WHAT THIS TASK INVOLVES: When a record contains an image, skip the image and retype the rest of that record exactly.

DATA FOR THIS TASK:
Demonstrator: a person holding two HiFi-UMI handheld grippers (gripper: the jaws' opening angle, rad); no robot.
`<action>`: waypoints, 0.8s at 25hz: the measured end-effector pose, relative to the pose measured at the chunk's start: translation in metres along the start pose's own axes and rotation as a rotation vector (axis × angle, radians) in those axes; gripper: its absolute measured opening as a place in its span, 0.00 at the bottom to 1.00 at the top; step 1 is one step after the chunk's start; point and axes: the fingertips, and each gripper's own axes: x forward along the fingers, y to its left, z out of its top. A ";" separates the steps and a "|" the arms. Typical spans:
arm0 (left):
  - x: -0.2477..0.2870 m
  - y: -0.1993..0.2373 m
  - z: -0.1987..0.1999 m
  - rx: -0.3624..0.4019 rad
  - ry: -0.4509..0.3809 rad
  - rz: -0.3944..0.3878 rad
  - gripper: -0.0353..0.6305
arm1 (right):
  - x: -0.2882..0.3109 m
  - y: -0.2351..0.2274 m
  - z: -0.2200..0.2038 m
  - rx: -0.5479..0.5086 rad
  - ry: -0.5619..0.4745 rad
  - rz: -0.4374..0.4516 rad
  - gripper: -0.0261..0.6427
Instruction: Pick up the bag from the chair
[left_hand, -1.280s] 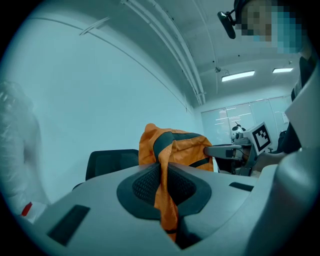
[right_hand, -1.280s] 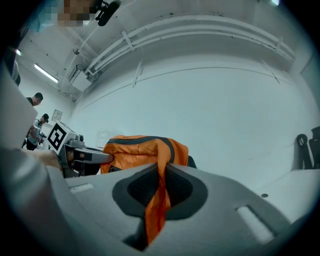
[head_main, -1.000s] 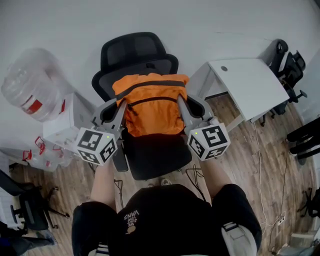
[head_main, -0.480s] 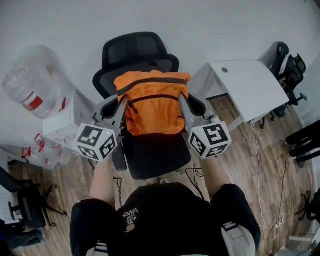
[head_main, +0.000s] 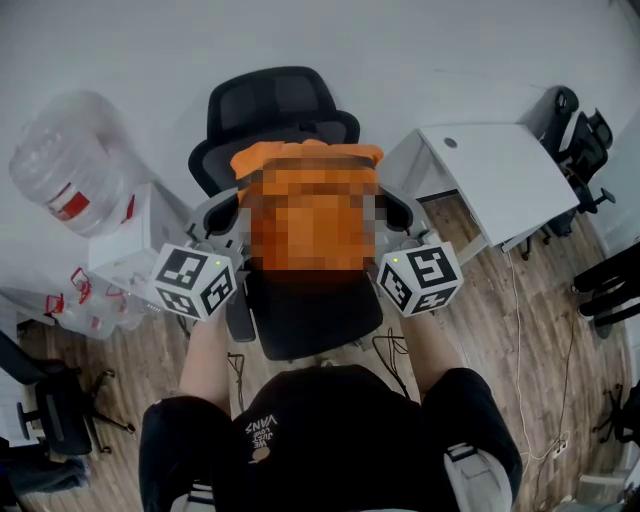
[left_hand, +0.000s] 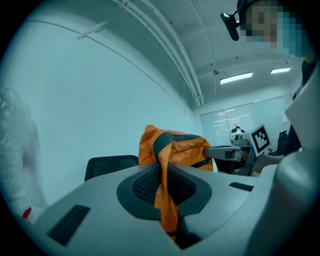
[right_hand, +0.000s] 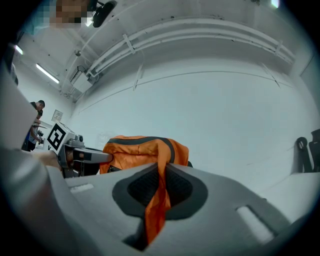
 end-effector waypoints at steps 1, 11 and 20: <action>0.000 0.000 0.000 0.001 0.001 -0.001 0.09 | 0.000 0.000 0.000 0.000 0.002 -0.001 0.07; 0.000 -0.005 -0.006 -0.003 0.015 -0.007 0.09 | -0.005 0.000 -0.006 0.000 0.017 -0.007 0.07; 0.000 -0.008 -0.006 -0.007 0.011 -0.004 0.09 | -0.009 -0.001 -0.006 0.000 0.018 -0.007 0.07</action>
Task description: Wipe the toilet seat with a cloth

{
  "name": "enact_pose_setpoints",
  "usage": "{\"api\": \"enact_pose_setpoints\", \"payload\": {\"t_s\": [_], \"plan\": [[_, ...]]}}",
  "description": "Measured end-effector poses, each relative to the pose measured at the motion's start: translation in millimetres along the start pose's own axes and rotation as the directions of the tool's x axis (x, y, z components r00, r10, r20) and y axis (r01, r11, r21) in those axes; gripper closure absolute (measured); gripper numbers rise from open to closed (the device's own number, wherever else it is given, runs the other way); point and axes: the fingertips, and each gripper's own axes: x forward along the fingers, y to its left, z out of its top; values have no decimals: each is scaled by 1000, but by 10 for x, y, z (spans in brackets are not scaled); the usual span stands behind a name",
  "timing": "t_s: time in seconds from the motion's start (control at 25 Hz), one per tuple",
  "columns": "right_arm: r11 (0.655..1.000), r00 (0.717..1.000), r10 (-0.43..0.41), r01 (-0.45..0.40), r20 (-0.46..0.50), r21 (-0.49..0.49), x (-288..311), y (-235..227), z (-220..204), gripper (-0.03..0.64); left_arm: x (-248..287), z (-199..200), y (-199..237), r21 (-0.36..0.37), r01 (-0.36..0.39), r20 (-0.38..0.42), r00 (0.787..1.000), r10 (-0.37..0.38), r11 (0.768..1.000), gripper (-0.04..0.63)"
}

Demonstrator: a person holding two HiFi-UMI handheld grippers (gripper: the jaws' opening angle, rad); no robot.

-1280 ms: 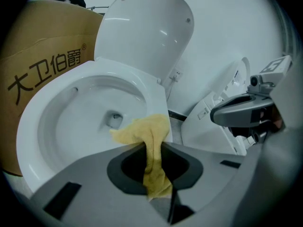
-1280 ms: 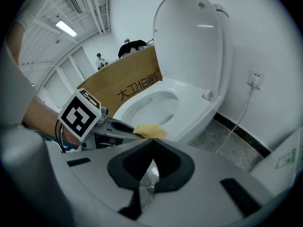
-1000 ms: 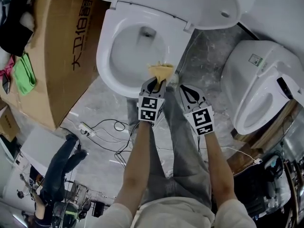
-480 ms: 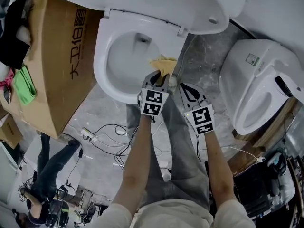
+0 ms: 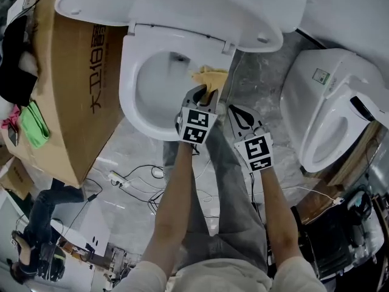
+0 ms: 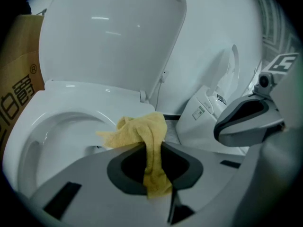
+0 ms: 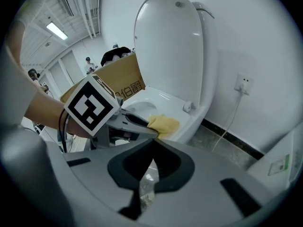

COMPLETED TASK:
Demonstrator: a person holding two HiFi-UMI handheld grippers (gripper: the jaws' opening angle, rad); no robot.
`<action>`: waypoints, 0.8s at 25hz: the measured end-effector pose, relative to the pose measured at the chunk's start: translation in metres along the start pose's own axes and rotation as a rotation vector (axis × angle, radians) in those axes; gripper: its absolute measured opening as a place in its span, 0.00 at the bottom to 1.00 at the top; step 1 is one step after the chunk's start; point and axes: the fingertips, and each gripper's own axes: x forward along the fingers, y to its left, z out of its top. A ";" separates the steps and a "|" the arms. Typical spans:
arm0 (left):
  - x: -0.2477..0.2870 m
  - y: -0.1993..0.2373 m
  - z: -0.1987..0.1999 m
  - rx: -0.3624..0.4019 rad
  - ry: -0.4509..0.3809 rad
  - rz: -0.3944..0.3878 rad
  - gripper: -0.0353..0.6305
arm1 (right):
  - x: -0.2882..0.3109 m
  - y: -0.2351..0.2274 m
  - z: -0.2200..0.2038 m
  - rx: -0.5479..0.5086 rad
  - ry: -0.5619..0.4745 rad
  - rz: -0.4374..0.4516 rad
  - gripper: -0.0261..0.6427
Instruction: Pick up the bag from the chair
[left_hand, -1.280s] 
[right_hand, -1.280s] 
[head_main, -1.000s] 
[head_main, -0.480s] 
[head_main, +0.000s] 
[left_hand, +0.000s] 
[right_hand, +0.000s] 
 end-effector waypoints at steps 1, 11 and 20: <action>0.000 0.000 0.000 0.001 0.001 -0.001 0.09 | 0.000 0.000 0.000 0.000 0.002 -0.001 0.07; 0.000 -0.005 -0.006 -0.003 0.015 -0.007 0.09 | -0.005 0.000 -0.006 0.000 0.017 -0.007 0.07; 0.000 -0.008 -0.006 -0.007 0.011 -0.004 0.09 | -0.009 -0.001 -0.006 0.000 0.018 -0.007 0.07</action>
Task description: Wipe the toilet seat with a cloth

{
  "name": "enact_pose_setpoints",
  "usage": "{\"api\": \"enact_pose_setpoints\", \"payload\": {\"t_s\": [_], \"plan\": [[_, ...]]}}",
  "description": "Measured end-effector poses, each relative to the pose measured at the motion's start: translation in millimetres along the start pose's own axes and rotation as the directions of the tool's x axis (x, y, z components r00, r10, r20) and y axis (r01, r11, r21) in those axes; gripper closure absolute (measured); gripper numbers rise from open to closed (the device's own number, wherever else it is given, runs the other way); point and axes: the fingertips, and each gripper's own axes: x forward along the fingers, y to its left, z out of its top; values have no decimals: each is scaled by 1000, but by 10 for x, y, z (spans in brackets are not scaled); the usual span stands behind a name",
  "timing": "t_s: time in seconds from the motion's start (control at 25 Hz), one per tuple",
  "columns": "right_arm: r11 (0.655..1.000), r00 (0.717..1.000), r10 (-0.43..0.41), r01 (-0.45..0.40), r20 (-0.46..0.50), r21 (-0.49..0.49), x (-288..311), y (-235..227), z (-220..204), gripper (-0.03..0.64); left_arm: x (-248..287), z (-199..200), y (-199..237), r21 (-0.36..0.37), r01 (-0.36..0.39), r20 (-0.38..0.42), r00 (0.787..1.000), r10 (-0.37..0.38), r11 (0.768..1.000), gripper (-0.04..0.63)"
}

Demonstrator: a person holding two HiFi-UMI handheld grippers (gripper: the jaws' opening angle, rad); no robot.

-1280 ms: 
-1280 ms: 
-1000 ms: 
-480 ms: 
+0 ms: 
+0 ms: 
+0 ms: 

The required response has been given in full.